A new year, let’s make some resolutions

Wow, 2014 has been one hell of a year. I can remember saying out loud, this time last year, “ah well, I guess 2013 just wasn’t our year to get pregnant”. Little did we know it would only be other 6 weeks before we would be jumping up and down after a positive pregnancy test. I spent the majority of 2014 pregnant. It was by far the most life changing, exciting and scary year I’ve ever had. Now it’s coming to a close and there is a whole year of unknown experiences ahead. I can’t wait.

In the past, like many people, I would compile a list of New Years Resolutions. And every year my list had the same 3 things at the top – lose a couple kgs, drink less alcohol, save more money. Well I have realised that this years resolutions will have to be a little different. Here’s why those 3 things won’t be on my list for 2015.

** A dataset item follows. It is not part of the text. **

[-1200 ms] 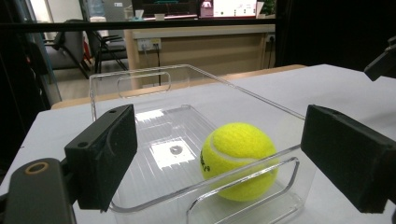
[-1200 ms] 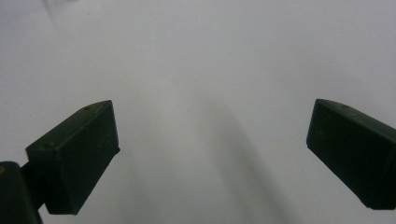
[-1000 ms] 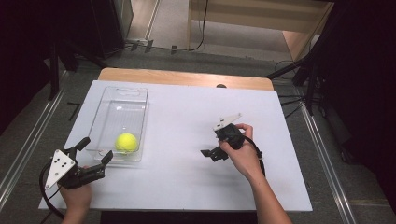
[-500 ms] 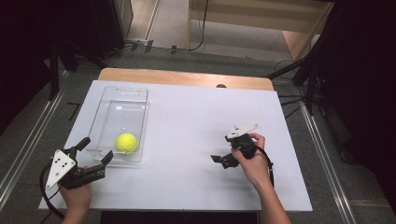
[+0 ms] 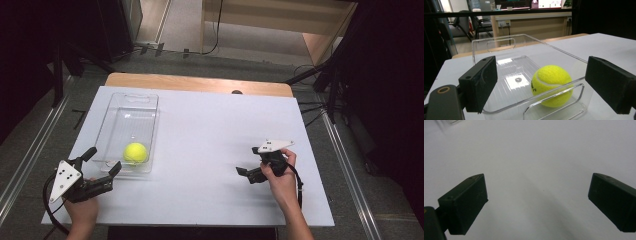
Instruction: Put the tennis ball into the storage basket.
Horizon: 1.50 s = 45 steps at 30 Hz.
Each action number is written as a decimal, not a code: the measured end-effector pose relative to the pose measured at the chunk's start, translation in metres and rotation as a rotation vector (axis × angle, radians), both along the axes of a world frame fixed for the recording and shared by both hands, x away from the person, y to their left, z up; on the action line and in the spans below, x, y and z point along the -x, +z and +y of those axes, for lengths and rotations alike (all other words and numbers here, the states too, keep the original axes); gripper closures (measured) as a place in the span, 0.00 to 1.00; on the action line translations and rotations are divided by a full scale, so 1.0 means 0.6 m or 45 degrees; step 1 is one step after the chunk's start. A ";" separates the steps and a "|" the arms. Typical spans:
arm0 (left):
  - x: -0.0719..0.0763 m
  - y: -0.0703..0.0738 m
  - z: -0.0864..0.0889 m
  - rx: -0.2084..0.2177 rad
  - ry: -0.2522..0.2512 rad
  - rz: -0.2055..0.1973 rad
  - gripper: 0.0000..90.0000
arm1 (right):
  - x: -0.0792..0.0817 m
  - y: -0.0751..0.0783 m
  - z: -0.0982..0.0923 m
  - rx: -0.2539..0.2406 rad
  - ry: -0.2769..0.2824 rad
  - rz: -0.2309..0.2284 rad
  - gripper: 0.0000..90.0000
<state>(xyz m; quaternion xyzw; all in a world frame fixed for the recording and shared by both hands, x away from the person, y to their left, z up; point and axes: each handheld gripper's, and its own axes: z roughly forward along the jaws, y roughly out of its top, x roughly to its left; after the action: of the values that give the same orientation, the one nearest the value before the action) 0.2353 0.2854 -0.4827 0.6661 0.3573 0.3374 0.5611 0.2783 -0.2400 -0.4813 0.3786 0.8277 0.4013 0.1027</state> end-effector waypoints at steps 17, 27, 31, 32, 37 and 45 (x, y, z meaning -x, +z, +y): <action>0.000 0.000 -0.001 0.001 -0.001 -0.002 0.13 | 0.033 -0.014 -0.062 -0.084 -0.105 -0.082 0.02; 0.000 0.000 0.000 0.000 0.000 0.001 0.13 | 0.053 -0.025 -0.101 -0.114 -0.178 -0.116 0.02; 0.000 0.000 0.001 0.004 -0.002 0.000 0.13 | 0.061 -0.030 -0.116 -0.125 -0.207 -0.126 0.02; 0.000 0.000 0.001 0.005 -0.003 -0.001 0.13 | 0.063 -0.031 -0.119 -0.133 -0.217 -0.126 0.02; 0.000 0.000 0.001 0.004 -0.003 -0.001 0.13 | 0.071 -0.032 -0.132 -0.151 -0.241 -0.151 0.02; 0.000 0.000 0.002 0.008 -0.002 0.000 0.13 | 0.086 -0.034 -0.152 -0.220 -0.271 -0.218 0.02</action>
<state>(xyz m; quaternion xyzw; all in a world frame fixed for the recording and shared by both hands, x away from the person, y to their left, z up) 0.2352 0.2864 -0.4826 0.6645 0.3577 0.3359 0.5636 0.2265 -0.3314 -0.5014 0.4361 0.7336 0.4886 0.1816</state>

Lose a couple kgs – Since being pregnant I’ve come to realise that I never had a terrible body. My BMI was perfectly within range and I ate quite a healthy and predominately vegetarian diet. I think I have a new found respect for my body and it’s capabilities. Since having Oscar, I have gradually returned to my pre pregnancy weight without any effort or conscious thought. This is probably due to the breastfeeding as I sure as hell haven’t found time to get out and go running. My diet for the past couple of months has been shocking. I feel as if I am constantly filing up on chocolate and ice cream, both of which I had no interest in before I was pregnant. There have been a few times lately where I’ve actually made myself sick from eating too much of this junk so I would like to improve in that area. I hate to think that Oscar isn’t getting the right nutrients from my milk because I’m being a lazy snacker. Losing weight however doesn’t make my new years resolutions list and come to think about it, at the weight I was, probably never should have.

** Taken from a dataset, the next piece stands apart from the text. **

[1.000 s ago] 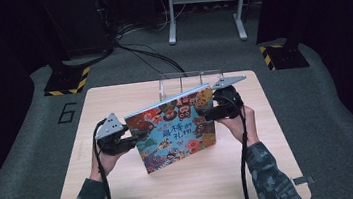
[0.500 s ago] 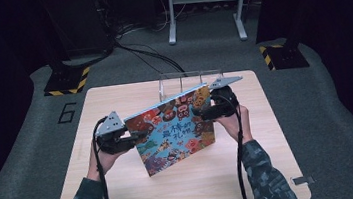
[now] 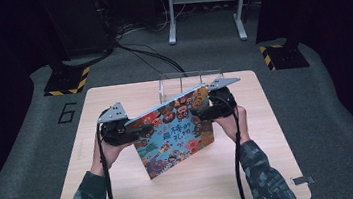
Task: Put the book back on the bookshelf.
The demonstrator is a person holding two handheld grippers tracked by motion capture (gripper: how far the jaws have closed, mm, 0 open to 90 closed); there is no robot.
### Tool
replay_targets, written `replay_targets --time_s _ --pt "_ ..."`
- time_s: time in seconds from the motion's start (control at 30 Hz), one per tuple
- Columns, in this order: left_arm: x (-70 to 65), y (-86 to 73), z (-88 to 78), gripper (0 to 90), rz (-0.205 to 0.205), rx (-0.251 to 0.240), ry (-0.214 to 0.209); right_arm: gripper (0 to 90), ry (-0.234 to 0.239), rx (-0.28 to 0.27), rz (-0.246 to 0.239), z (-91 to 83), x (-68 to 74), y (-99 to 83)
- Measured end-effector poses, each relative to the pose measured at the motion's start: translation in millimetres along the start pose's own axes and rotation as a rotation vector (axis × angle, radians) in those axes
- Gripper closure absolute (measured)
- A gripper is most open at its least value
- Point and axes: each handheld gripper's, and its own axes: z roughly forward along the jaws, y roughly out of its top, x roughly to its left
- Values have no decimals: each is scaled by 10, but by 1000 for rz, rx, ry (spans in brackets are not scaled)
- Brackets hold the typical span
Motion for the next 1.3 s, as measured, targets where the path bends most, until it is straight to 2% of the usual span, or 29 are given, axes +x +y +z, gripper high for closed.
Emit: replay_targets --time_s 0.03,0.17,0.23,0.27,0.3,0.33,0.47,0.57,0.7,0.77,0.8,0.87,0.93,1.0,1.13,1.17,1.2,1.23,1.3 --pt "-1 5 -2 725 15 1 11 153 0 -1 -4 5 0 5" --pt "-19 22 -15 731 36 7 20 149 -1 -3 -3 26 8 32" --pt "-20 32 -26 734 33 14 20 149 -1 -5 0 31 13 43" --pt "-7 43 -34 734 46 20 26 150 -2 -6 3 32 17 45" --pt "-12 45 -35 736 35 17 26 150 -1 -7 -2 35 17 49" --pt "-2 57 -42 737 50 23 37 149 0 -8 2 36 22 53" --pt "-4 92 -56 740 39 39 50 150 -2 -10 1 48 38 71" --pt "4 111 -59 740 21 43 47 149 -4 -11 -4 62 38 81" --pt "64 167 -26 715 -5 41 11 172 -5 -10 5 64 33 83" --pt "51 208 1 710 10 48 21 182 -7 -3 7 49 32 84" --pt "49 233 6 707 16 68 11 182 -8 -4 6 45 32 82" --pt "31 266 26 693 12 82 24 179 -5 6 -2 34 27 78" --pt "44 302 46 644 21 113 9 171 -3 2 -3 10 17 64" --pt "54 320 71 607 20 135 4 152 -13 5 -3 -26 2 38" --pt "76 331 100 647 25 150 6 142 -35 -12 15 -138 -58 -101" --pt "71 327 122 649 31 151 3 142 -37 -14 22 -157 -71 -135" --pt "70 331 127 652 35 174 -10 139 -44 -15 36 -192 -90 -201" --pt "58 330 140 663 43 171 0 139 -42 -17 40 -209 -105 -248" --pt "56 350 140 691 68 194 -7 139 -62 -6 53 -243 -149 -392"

Drink less alcohol – Breastfeeding is a sure fire way limit booze intake. Oscar flat out refuses to drink formula (we have tried 3 different types) now. So if I plan to drink alcohol, I need to express breast milk beforehand which I find so tedious and time consuming. On top of that, Oscar doesn’t like drinking from bottles. We have two different bottle teats but he hates both and just spends time chewing on them and spitting them out instead of drinking. It’s stressful. We recently had Candice’s Christmas party so her parents came over to babysit and during that time Oscar did drink EBM from the bottle but it took a bit of convincing. Oscar simply will not drink it if it’s me trying to feed it to him. I’m pretty sure the little bugger knows that I have an even fresher source of milk that I’m denying him. So basically, drinking alcohol just isn’t worth the hassle.

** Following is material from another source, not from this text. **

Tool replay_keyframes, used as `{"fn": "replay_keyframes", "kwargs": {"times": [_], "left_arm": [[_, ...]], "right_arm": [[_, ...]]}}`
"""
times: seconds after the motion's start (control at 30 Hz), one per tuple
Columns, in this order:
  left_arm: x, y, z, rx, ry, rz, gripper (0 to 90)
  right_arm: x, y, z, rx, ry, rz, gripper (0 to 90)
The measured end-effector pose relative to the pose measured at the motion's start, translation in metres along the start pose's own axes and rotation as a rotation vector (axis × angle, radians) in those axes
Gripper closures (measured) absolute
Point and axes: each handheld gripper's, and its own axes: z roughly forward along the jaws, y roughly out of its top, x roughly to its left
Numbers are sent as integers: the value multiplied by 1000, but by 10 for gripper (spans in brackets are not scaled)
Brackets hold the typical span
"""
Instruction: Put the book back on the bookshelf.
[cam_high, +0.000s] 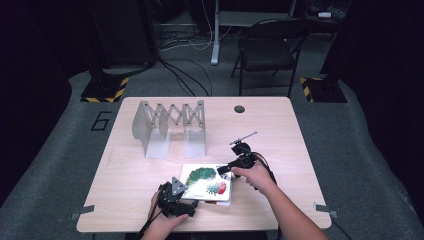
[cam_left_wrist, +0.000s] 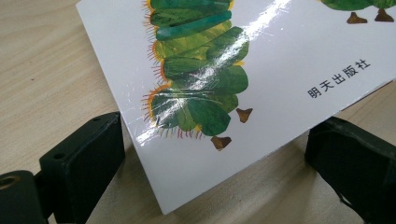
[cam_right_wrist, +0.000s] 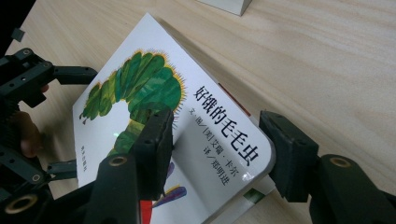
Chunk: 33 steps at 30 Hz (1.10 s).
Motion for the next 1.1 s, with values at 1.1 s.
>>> {"fn": "replay_keyframes", "kwargs": {"times": [1.1], "left_arm": [[3,3,-4,34,-4,14,102]], "right_arm": [[3,4,-21,-18,87,-42,596]]}}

Save more money – I’m just going to be frank and honest here. What money? Candice is the sole income earner and once she pays our mortgage repayments, utilities, phone/internet, and food shopping there is very little left to ‘save’. We are lucky enough that she is able to pay for these things on her own, enabling me to stay at home with Oscar for the first year of his life. Until I return to work in September, saving anything extra is the last thing on our minds.

So those are the 3 things that WON’T be on my list for 2015 but here are 3 things that WILL be.

Be more social – I would like to put in more of an effort with seeing friends and family on a regular basis. Now that we have Oscar, it’s harder to get out and about but I don’t want to let that be an excuse to become antisocial. Being off work means I don’t get that regular outside adult interaction so there is serious potential for me to become a hermit. I’m not part of mothers group either so I will need to consciously make an effort to call people up and make lunch dates.

Use the DLSR camera – A few years ago, Candice bought me a Nikon DSLR camera and while I used it loads to begin with, over time it has started to gather dust. It’s just so convenient to snap photos on my iPhone. I’ve come to realise that I will absolutely kick myself when Oscar is older if every single one of our photos of him are of crappy phone quality. So a resolution I have for 2015 is to complete a photo a day challenge. Subject? Oscar, of course. Shouldn’t be too hard given that I already take a dozen photos of him a day on my phone. I just need to make sure I pick up the Nikon and use that instead.

Blog regularly – I’ve been writing on here for over a year now but there have been times where I get stuck and then just don’t write for a few weeks. I’ve always managed at least 1 post a month but I would like to aim for 1 post a week in the coming year. It’s easy to put off posting anything as most days can be pretty damn exhausting. It can be hard to motivate myself to do anything once Oscar falls asleep other than slump onto the couch in front of the tv. I really love reading back through the entries though and reliving all those moments that got us to where we are now. I also want to keep documenting it for Oscar so when he is older he will never doubt how much he was wanted. Along with blogging, I would like to try to do a bit more with my day when I can. Before Oscar, I would sew and create things. I would like to get back the passion I had for plants and gardening. Even just getting the pram out and taking him and the dogs for a walk. But mostly I want to avoid the lure of that damn couch of ours.

These are my New Years resolutions. They aren’t difficult at all so I shouldn’t have any problem keeping them!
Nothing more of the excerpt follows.